By Visakha and Venetia – both Buddhists –
This recent unsavoury and unacceptable issue of the attack on the mosque in Dambulla shames the Sri Lankan community, which for generations has lived with tolerance towards each others’ places of worship. The operative phrase being “tolerant towards each others’ place of worship” should be considered mindfully because this has not been the case where ethnic tolerance is concerned. This incident also reinforces the phenomena of a deeply fragmented society where the rifts and wounds are getting deeper and wider. This fragmentation is an epidemic which has all dimensions – religious, cultural, class, caste, wealth, cultural and political. The common good is not considered in the long term and short term petty gains are the order of the day.
Most tragic for Buddhism is that the word of the Buddha and tolerance which is innate in the Buddha Dhamma is totally misrepresented by a minority of Buddhists, especially a few (not all) of the yellow robed representatives, who are but intolerant beings masquerading under a shroud of sanctimony.
Let us look at the incident proper and the laws and policies governing this incident. In the Sunday Times Javid Yusuf gives an excellent summary on the challenges.
What happened to awaken the monks after 50 years since the mosque was built in 1963? Mr Yusuf brings down the violations to three offences under the Penal Code and one under Fundamental Rights. One must add however that the Police standing by complicit to this crime gives vent to another offence against the establishment which is dereliction of duty. Sri Lankans never learn as memories are extremely short. The horrors of “83 too were caused by state dereliction of duty by not stopping such grave atrocities, which is tantamount to state driven violence.
Let us look back at 2010 and the deliberations on the ban of NEW places of worship.

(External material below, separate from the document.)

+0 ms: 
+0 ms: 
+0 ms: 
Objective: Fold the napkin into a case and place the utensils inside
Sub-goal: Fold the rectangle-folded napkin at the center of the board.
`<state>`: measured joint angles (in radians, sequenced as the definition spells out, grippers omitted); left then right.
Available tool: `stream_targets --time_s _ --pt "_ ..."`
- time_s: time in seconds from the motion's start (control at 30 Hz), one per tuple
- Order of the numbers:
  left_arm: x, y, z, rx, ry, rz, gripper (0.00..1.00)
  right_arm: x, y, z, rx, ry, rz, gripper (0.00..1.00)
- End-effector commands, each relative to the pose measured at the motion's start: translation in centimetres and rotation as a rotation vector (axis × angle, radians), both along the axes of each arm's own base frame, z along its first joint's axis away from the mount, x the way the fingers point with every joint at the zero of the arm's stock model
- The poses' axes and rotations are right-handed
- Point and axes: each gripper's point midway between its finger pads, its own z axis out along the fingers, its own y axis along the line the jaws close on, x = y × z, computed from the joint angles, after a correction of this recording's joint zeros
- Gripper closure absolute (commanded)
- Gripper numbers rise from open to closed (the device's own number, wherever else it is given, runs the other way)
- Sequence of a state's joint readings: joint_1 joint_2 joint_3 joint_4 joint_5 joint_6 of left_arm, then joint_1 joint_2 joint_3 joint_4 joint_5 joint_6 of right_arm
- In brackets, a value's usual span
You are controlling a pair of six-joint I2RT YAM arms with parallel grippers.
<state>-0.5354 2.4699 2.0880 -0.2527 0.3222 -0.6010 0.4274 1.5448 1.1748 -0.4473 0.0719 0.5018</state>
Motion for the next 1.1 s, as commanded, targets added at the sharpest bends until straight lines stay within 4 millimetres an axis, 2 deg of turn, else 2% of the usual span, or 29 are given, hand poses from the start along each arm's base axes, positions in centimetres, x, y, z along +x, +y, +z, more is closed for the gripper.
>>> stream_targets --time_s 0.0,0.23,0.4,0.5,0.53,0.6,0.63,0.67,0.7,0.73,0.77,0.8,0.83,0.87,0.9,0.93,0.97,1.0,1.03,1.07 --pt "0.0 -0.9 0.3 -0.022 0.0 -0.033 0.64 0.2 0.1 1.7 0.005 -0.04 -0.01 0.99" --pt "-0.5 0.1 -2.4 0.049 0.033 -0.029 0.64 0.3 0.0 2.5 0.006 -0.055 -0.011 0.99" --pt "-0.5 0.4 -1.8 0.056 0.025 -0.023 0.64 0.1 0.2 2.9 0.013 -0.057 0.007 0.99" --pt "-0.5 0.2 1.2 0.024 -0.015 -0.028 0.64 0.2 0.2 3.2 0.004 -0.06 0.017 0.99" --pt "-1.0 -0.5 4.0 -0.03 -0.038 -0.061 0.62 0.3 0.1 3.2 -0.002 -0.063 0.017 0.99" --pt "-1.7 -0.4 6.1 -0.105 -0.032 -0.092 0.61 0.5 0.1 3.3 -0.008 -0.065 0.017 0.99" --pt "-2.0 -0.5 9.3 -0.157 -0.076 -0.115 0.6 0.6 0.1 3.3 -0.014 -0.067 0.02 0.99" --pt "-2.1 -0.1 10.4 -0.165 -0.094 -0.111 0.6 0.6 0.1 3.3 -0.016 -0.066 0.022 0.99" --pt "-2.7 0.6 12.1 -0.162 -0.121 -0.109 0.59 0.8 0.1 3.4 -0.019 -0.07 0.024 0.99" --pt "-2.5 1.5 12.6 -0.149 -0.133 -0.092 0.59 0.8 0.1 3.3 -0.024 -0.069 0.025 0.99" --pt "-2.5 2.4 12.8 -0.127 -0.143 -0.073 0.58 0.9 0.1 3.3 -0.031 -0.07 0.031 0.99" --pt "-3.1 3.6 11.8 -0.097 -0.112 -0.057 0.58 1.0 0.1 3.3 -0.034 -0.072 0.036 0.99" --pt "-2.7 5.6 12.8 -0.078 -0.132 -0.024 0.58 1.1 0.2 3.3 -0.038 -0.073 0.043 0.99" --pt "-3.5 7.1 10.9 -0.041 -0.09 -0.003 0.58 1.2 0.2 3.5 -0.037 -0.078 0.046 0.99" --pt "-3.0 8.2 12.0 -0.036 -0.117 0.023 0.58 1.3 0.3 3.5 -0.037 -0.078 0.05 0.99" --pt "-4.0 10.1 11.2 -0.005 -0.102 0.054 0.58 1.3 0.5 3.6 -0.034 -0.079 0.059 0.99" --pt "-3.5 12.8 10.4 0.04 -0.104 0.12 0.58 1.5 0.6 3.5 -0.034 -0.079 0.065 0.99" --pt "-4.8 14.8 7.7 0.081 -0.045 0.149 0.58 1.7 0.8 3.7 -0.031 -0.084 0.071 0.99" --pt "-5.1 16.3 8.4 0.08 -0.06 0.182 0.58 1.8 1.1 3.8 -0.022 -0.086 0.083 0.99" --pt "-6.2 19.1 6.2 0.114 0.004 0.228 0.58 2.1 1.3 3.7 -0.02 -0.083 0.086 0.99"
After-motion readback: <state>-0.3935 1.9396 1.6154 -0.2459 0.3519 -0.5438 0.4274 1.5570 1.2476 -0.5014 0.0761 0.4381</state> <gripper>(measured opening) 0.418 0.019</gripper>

From UCA News “Sri Lanka’s religious community welcomes a construction ban on illegal places of worship. Prime Minister Disanayaka Mudiyanselage Jayaratne, who also heads the Buddha Sasana Ministry and is Religious Affairs Minister, announced the ban on June 23, saying all new places of worship need government approval, or they will be declared illegal and building work suspended. He said the move was to promote and protect religious harmony. He made the decision following a high number of complaints about illegal construction of religious places.
Placing statues on corners close to roads and worshiping them is a threat to religious harmony. There are existing regulations regarding the building of a religious place, he said.

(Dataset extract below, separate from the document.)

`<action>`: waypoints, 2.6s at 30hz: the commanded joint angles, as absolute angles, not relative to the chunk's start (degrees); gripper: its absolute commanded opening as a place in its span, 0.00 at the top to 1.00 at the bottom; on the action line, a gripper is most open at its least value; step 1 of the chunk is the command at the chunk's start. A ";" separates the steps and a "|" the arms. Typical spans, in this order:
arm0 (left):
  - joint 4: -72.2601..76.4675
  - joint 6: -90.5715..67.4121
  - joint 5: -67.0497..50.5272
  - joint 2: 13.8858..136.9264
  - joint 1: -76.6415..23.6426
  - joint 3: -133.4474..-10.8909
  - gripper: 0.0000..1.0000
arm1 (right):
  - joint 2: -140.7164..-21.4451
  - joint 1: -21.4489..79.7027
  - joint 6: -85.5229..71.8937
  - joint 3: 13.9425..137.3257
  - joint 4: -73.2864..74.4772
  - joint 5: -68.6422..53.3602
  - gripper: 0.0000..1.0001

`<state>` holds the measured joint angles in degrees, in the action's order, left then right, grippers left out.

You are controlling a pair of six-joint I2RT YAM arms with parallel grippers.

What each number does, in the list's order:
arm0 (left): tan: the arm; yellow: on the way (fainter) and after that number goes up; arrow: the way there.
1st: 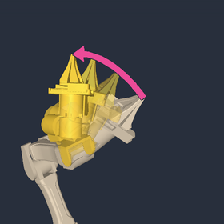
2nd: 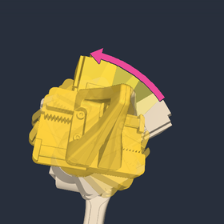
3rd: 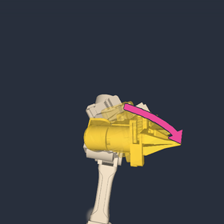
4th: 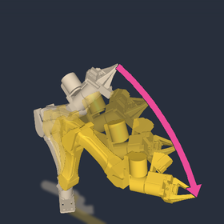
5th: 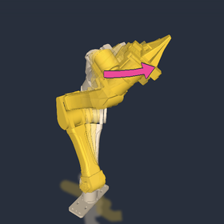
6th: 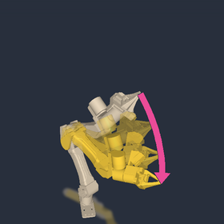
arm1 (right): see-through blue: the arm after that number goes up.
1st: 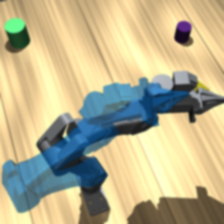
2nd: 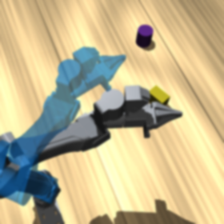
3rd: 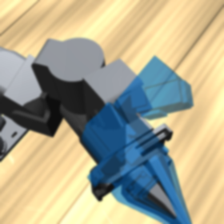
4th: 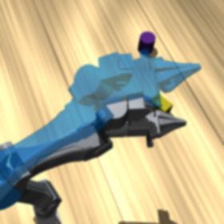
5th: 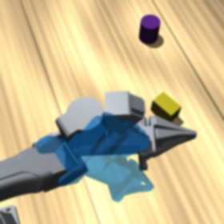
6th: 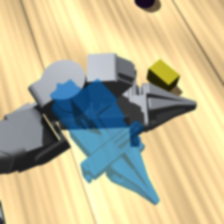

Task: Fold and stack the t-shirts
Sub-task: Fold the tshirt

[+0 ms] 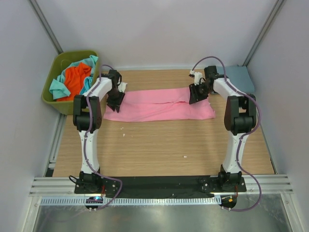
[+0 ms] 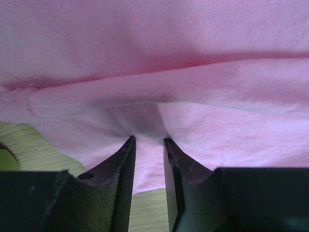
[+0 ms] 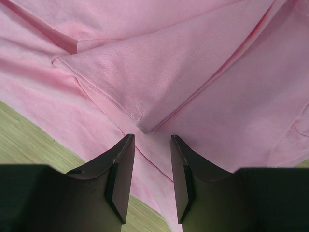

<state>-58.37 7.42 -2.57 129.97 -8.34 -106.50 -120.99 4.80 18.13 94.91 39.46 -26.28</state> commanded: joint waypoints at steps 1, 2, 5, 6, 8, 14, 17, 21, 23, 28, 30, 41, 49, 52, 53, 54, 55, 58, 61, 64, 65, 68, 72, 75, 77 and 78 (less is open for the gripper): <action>-56.51 6.50 -2.02 129.99 -8.17 -105.30 0.70 | -121.64 5.01 18.55 96.59 38.68 -28.21 0.59; -56.43 6.50 -1.85 129.90 -8.17 -105.12 0.70 | -121.81 5.01 18.28 96.94 38.41 -28.39 0.60; -56.25 6.50 -1.58 129.64 -8.17 -104.42 0.70 | -122.61 5.10 18.28 97.91 38.32 -28.83 0.62; -56.16 6.42 -1.50 129.55 -8.17 -104.24 0.70 | -122.87 5.18 18.28 98.17 38.23 -28.83 0.62; -56.08 6.42 -1.32 129.55 -8.17 -103.98 0.70 | -123.22 5.19 18.28 98.70 38.15 -29.18 0.63; -55.46 6.33 -1.06 128.94 -8.44 -102.40 0.70 | -123.93 5.80 18.28 100.19 37.62 -30.23 0.87; -55.28 6.33 -0.97 128.50 -8.35 -101.43 0.70 | -123.58 5.89 18.19 101.51 37.44 -30.06 0.94; -55.11 6.33 -0.79 128.06 -8.44 -100.90 0.70 | -123.05 5.89 17.93 103.53 36.92 -29.79 0.97; -55.02 6.33 -0.62 128.06 -8.61 -100.81 0.70 | -123.40 5.98 16.97 105.29 36.13 -30.32 0.98; -55.11 6.42 -0.53 127.62 -9.14 -100.72 0.71 | -127.17 7.29 16.96 112.21 34.98 -29.27 0.99; -55.02 6.50 -0.53 127.27 -9.23 -100.37 0.70 | -129.63 8.35 17.05 114.60 34.54 -28.39 0.98; -54.14 6.15 3.51 123.58 -9.58 -98.88 0.70 | -125.08 12.30 15.47 115.23 31.29 -21.98 0.56; -54.40 6.94 3.43 121.46 -9.58 -100.98 0.70 | -114.35 10.11 13.11 99.68 26.03 -16.19 0.55; -55.90 7.82 2.90 122.34 -9.58 -103.87 0.65 | -113.12 9.41 12.39 94.14 24.61 -13.64 0.55; -56.07 7.74 2.64 122.52 -9.58 -104.15 0.65 | -113.12 9.40 12.39 93.26 24.52 -12.84 0.55; -56.34 7.73 2.03 122.61 -9.49 -104.41 0.65 | -113.29 9.32 12.48 92.21 24.52 -12.66 0.55; -56.51 7.47 1.76 122.96 -9.49 -104.59 0.64 | -113.81 9.23 12.39 91.85 24.52 -12.66 0.55; -56.43 6.94 1.14 123.13 -9.58 -103.71 0.64 | -114.78 9.14 11.69 91.58 23.74 -11.87 0.55; -55.55 6.68 1.05 122.70 -9.93 -101.00 0.65 | -116.98 9.14 10.99 92.72 23.73 -11.51 0.55; -54.49 6.85 1.40 122.43 -10.19 -98.01 0.65 | -119.26 9.14 10.72 94.22 23.99 -11.60 0.55; -54.06 6.68 1.58 122.34 -10.28 -97.48 0.65 | -119.79 9.14 10.72 94.57 24.17 -11.51 0.55; -53.44 6.59 2.45 122.52 -10.28 -95.63 0.65 | -122.25 9.14 10.63 95.97 24.52 -11.25 0.55; -53.79 7.38 4.83 122.26 -10.90 -92.48 0.65 | -126.90 9.14 10.81 99.56 25.57 -10.28 0.55; -53.35 7.38 6.06 119.29 -11.77 -88.87 0.65 | -129.54 9.14 10.81 103.25 25.66 -9.32 0.55; -52.39 7.12 6.24 117.08 -12.83 -83.69 0.65 | -132.79 9.14 10.20 105.81 25.14 -8.53 0.55; -51.95 7.21 6.68 114.46 -13.44 -81.93 0.65 | -133.93 9.14 9.85 109.04 24.96 -8.44 0.55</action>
<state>-51.16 6.63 4.75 118.54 -11.97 -87.18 -130.56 8.95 11.16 102.94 26.22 -10.81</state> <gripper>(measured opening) 0.351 0.449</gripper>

The PM wants Inspector General of Police Mahinda Balasuriya to enforce these rules and stop illegal construction to maintain good relations among religions” “The decision applies to all religions,”
Father Shantha Sagara Hettiarachchi, editor of Catholic weekly Gnanarthapradeepaya (Light of Wisdom) said he welcomes the PM’s decision if it does apply to all religions. “Although we try to respect the law when we build churches, we face too many problems,” he said.

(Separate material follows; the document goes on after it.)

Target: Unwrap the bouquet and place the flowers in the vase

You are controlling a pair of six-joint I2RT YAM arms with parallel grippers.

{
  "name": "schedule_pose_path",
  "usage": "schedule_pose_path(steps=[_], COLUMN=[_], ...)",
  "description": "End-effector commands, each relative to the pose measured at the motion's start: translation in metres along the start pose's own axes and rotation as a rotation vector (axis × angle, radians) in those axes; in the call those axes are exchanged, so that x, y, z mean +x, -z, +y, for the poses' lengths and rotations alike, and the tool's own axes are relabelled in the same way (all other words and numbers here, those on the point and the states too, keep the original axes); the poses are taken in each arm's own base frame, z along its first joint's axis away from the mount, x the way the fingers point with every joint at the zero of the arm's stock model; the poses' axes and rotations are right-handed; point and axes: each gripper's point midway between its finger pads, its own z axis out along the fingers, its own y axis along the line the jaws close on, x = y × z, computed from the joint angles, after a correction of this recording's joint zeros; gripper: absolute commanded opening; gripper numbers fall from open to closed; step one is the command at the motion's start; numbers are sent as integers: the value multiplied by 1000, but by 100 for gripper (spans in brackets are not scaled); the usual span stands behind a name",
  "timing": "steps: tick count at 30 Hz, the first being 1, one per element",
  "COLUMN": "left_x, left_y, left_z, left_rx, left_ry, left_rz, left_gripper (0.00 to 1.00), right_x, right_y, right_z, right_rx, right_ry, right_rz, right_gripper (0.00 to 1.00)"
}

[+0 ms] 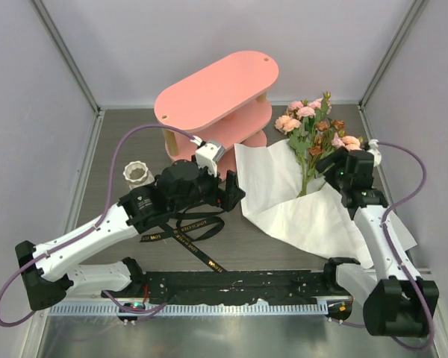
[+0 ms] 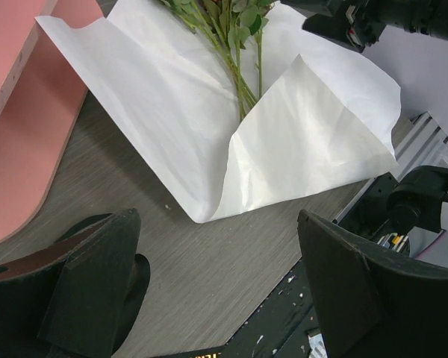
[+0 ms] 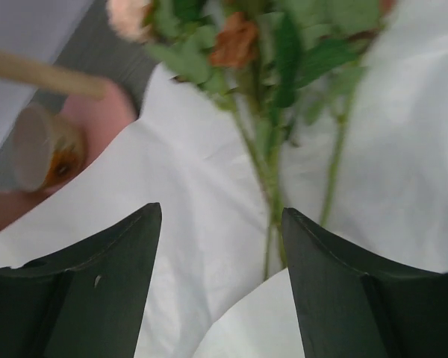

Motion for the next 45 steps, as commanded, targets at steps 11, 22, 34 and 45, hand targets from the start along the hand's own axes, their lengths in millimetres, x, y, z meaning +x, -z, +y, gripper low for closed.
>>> schedule_pose_path(steps=[11, 22, 34, 45], left_x=[-19, -14, -6, 51], left_y=[12, 2, -22, -103], left_z=[-4, -1, -21, -37], left_rx=[23, 17, 104, 131], left_ry=[-9, -70, -26, 53], left_rz=[-68, -59, -16, 274], left_gripper=[91, 91, 92, 88], right_x=[2, 95, 162, 155], right_y=[-45, -3, 82, 131], right_z=[-136, -101, -67, -38], right_rx=[544, 280, 169, 45], right_ry=[-265, -327, -229, -223], right_rz=[228, 504, 722, 739], right_gripper=[66, 43, 45, 45])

Assaji Thero, Executive Secretary of Inter-religious Peace Foundation was more positive about the decision.“There are enough religious places in the country. There are even 12,000 temples without Buddhist monks,” he said. “It is a good decision,” he told.
Shivashri Dharmaraja Kurukkal, a Hindu priest said illegal constructions are wrong. We have to respect the government and follow its rules, he said
Applications for construction should be referred to a committee appointed by the Religious Affairs Ministry secretary after the relevant local authorities grant approval.”
In the case of the mosque, what prevented the Inamaluwe priest from taking this back to such a Committee as mentioned above? After all removing of a place of worship existing for 50 years is far more serious than erecting a new one. Even if there was no such Committee, this could have been taken through legal channels. Also what is the profound definition of a sacred area? Is only one religion sacred?
Could it be that the mosque incident is part of a bizarre tangled web of events in connection with the attempted amendment to the Town and Country Planning Ordinance which was proposed and then rejected by court? The amendment would have given vast powers to the Minister of Buddha Sasana and Religious Affairs to declare and do any changes as deemed by him to private land as the subject of the original ordinance is private land.
To quote the Lakbima “The amendment allows for the declaration of ‘Protection Areas,’ ‘Conservation Areas,’ ‘Architectural or Historic Areas’ and ‘Sacred Areas.’ The Minister of Buddha Sasana and Religious Affairs-who is also the Prime Minister–may gazette any area of land within any municipal, urban development or trunk road development area under one of these categories.
The amendment, therefore, expands the scope of a minister’s powers from declaring just urban development areas to other categories. But while ‘Protection Area,’ ‘Conservation Area’ and ‘Architectural or Historic Area’ are defined in the bill (albeit shoddily), the term ‘Sacred Area’ is not. This effectively means that if the Minister of Buddha Sasana and Religious Affairs declares an area to be ‘Sacred,’ anybody disputing this in court will not have recourse to a legal definition.
Thus, if a person’s private property (regardless of whether or not there is a building on it) is gazetted as a ‘Sacred Area’ and that person seeks legal redress, even a reasonable judge would be constrained to point out that nothing could be done in the absence of a definition. How would one argue that one’s property is not ‘sacred’ if the law does not explain what ‘sacred’ means?”
The principal law prohibits any person (unless he holds a permit) from erecting, re-erecting, demolishing, altering or repairing any structure in that area; laying out, constructing, widening, extending or closing, attempting to lay out, construct, widen, extend or close any road in that area; or developing any land in that area, subdividing, conveying, assigning or otherwise disposing of or dealing with any such land in such a manner as to constitute any part of the land into a separate holding.
Therefore according to the principal law one cannot build nor demolish a structure without going through the proper process. According to recent articles in the news a Kali temple in this area too has been demolished.
The Centre for Policy Alternatives did extremely well to bring these anomalies to the notice of the Supreme Court and get the amendment withdrawn and in an ever diminishing landscape of good governance a little bit of faith in the court process is restored. The ruling also respected devolution and the need to get the approval of Provincial Councils especially with regard to land matters as a “Listed” activity, before such amendments are passed.
Whatever the reason, violence has no place in society on the part of anyone. Breaking of the Bamien Buddha statues in Afghanistan, nor the attacks on churches, nor Jihad, nor the demolition of the kali temple can and should be tolerated. We should all be mindful that the enemy of peace is not really conflict but the resulting violence. Let us as a nation condemn such attacks and request the Government to resolve this in a manner befitting a country with a history of well over 2500 years.
As Amartya Sen said about natural disasters “the shape of assistance one gives during one disaster shapes the next” in the same vein the process employed to resolve social conflict will shape events in the future. So the state and the community should act responsibly to keep Sri Lanka out of conflict. The Maha Sangha Sabha should also take appropriate action against the errant priest.